Location: Hydrology and Remote Sensing Laboratory

Title: Soil moisture downscaling using multiple modes of the DISPATCH algorithm in a semi-humid/humid region

Author
item ZHENG, J. - Hohai University
item LU, H. - Hohai University
item Crow, Wade
item ZHAO, T. - Chinese Academy Of Sciences
item MERLIN, O. - Collaborator
item RODRIGUEZ-FERNANDEZ, N. - Collaborator
item SHI, J. - Chinese Academy Of Sciences
item ZHU, Y. - Hohai University
item SU, J. - Chinese Academy Of Sciences
item KANG, J. - Universiti Teknologi Mara (UITM)
item WANG, X. - Hohai University
item GOU, Q. - Hohai University

Submitted to: International Journal of Applied Earth Observation and Geoinformation
Publication Type: Peer Reviewed Journal
Publication Acceptance Date: 8/30/2021
Publication Date: 9/29/2021
Citation: Zheng, J., Lu, H., Crow, W.T., Zhao, T., Merlin, O., Rodriguez-Fernandez, N., Shi, J., Zhu, Y., Su, J., Kang, J., Wang, X., Gou, Q. 2021. Soil moisture downscaling using multiple modes of the DISPATCH algorithm in a semi-humid/humid region. International Journal of Applied Earth Observation and Geoinformation. 104:102530. https://doi.org/10.1016/j.jag.2021.102530.
DOI: https://doi.org/10.1016/j.jag.2021.102530

Interpretive Summary: Soil moisture estimates obtained from satellite-based sensors are potentially of value for a broad range of agricultural applications. However, their relatively coarse spatial resolution (>30 km) generally prevents them from resolving individual farms and fields. While downscaling techniques have been developed to sharpen the resolution of satellite-derived soil moisture products, these techniques are generally more effective in arid/semi-arid climates than in more humid agricultural regions. This paper examines the potential for applying an existing soil moisture downscaling technique to a sub-humid agricultural region of China. In doing so, it identifies changes to the downscaling algorithm that are required for it to perform adequately in an agricultural landscape. The results of this study will eventually be used to track the availability of root-zone soil moisture at fine spatial scales and better mitigate the impact of soil moisture extremes on local agricultural productivity.

Technical Abstract: Remotely sensed soil moisture (SM) with the enhanced spatial resolution (several kilometers or even tens of meters) is of value for important local applications like irrigation scheduling and farm-scale water management.

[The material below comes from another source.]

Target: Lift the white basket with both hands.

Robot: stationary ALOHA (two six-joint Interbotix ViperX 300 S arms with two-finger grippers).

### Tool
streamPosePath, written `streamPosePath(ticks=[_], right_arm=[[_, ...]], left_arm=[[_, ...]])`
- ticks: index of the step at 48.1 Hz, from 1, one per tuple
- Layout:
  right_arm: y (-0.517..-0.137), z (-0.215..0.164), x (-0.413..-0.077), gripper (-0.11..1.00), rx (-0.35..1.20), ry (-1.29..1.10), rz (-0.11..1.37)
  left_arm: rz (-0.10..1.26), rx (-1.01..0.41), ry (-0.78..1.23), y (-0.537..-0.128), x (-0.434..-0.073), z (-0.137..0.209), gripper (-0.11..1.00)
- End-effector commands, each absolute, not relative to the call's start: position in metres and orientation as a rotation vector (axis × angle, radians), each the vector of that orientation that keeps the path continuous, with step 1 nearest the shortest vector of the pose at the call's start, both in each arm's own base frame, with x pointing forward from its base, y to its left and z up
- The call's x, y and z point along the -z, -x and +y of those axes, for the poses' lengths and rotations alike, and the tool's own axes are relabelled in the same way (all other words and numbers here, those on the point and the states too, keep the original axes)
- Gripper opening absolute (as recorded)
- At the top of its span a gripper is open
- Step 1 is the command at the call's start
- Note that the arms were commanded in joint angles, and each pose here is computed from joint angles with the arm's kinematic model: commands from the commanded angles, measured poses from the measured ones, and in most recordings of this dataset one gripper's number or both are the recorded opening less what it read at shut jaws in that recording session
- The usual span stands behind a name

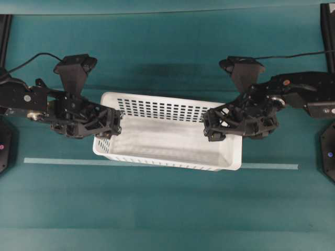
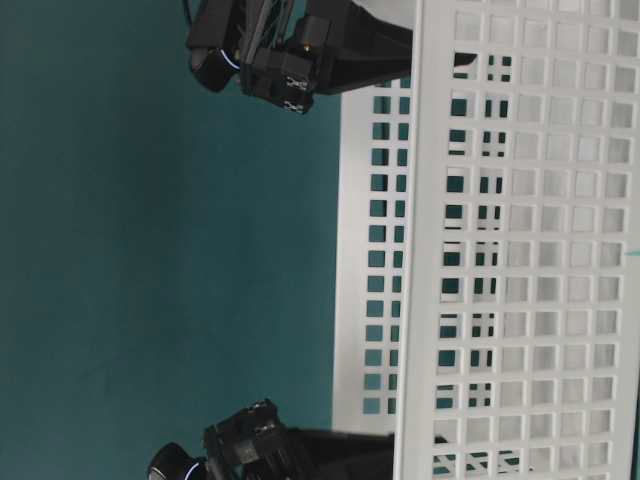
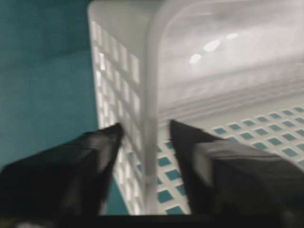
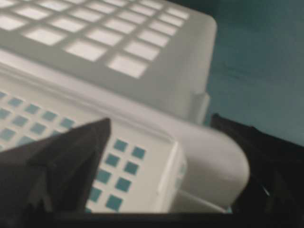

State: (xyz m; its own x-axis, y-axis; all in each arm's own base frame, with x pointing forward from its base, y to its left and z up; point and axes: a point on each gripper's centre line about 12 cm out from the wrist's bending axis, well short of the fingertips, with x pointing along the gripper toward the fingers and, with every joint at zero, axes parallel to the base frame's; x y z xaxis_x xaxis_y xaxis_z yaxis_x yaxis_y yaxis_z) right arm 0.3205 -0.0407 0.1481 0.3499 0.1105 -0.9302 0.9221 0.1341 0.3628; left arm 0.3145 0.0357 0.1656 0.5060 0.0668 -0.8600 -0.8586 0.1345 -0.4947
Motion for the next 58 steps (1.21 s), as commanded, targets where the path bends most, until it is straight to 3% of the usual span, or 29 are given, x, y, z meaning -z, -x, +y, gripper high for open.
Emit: streamPosePath(ticks=[1,8,41,58], right_arm=[[-0.323,-0.049,-0.143,0.88,0.800,-1.298,1.051],[-0.324,-0.060,-0.145,0.88,0.793,-1.281,1.031],[-0.328,-0.090,-0.152,0.88,0.776,-1.238,1.000],[-0.334,-0.072,-0.163,0.88,0.731,-1.251,1.052]], left_arm=[[0.786,-0.779,1.262,-0.320,-0.168,0.038,0.69],[0.785,-0.775,1.262,-0.320,-0.169,0.037,0.84],[0.744,-0.748,1.270,-0.318,-0.183,0.038,0.83],[0.677,-0.698,1.274,-0.314,-0.208,0.040,0.84]])
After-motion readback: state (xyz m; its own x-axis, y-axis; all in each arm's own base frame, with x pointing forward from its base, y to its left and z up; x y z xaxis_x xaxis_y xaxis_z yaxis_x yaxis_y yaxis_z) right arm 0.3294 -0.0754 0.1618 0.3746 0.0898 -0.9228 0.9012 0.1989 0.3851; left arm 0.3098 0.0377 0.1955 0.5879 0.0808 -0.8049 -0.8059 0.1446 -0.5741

The Disaggregation based on Physical and Theoretical scale Change (DISPATCH) algorithm is an established evaporation-based tool for passive-SM downscaling. However, its performance in areas where evapotranspiration is generally energy-limited remains uncertain. Here, DISPATCH is applied to coarse-scale L band passive-SM to evaluate its ability to produce a 1-km downscaled SM product in the semi-humid/humid Huai River Basin (HRB). The influence of different calibration modes of linear SEE (soil evaporative efficiency) model on disaggregation results and LST (land surface temperature) inputs at different temporal resolutions are also investigated. The performances of DISPATCH were evaluated using a spatio temporal statistical analysis against available in-situ SM. Globally, DISPATCH performs poorly in HRB with low correlation and least-square regression slopes (significantly different to unity) between downscaled-SM and in-situ observations. This relatively poor performance is attributed to low background SM spatial variability and weak moisture-evaporation coupling within the HRB. However, in spite of those global poor performances, an improvement in the SM spatio-temporal representation was observed under summer-dry conditions over the HRB region. The uncertainty of DISPATCH estimates can be reduced by the multi-date calibration of linear SEE model within the HRB. Likewise, downscaled SM based on merging multiple LST products for three consecutive days have better temporal coverage and lower uncertainty than comparable products only using daily LST retrievals.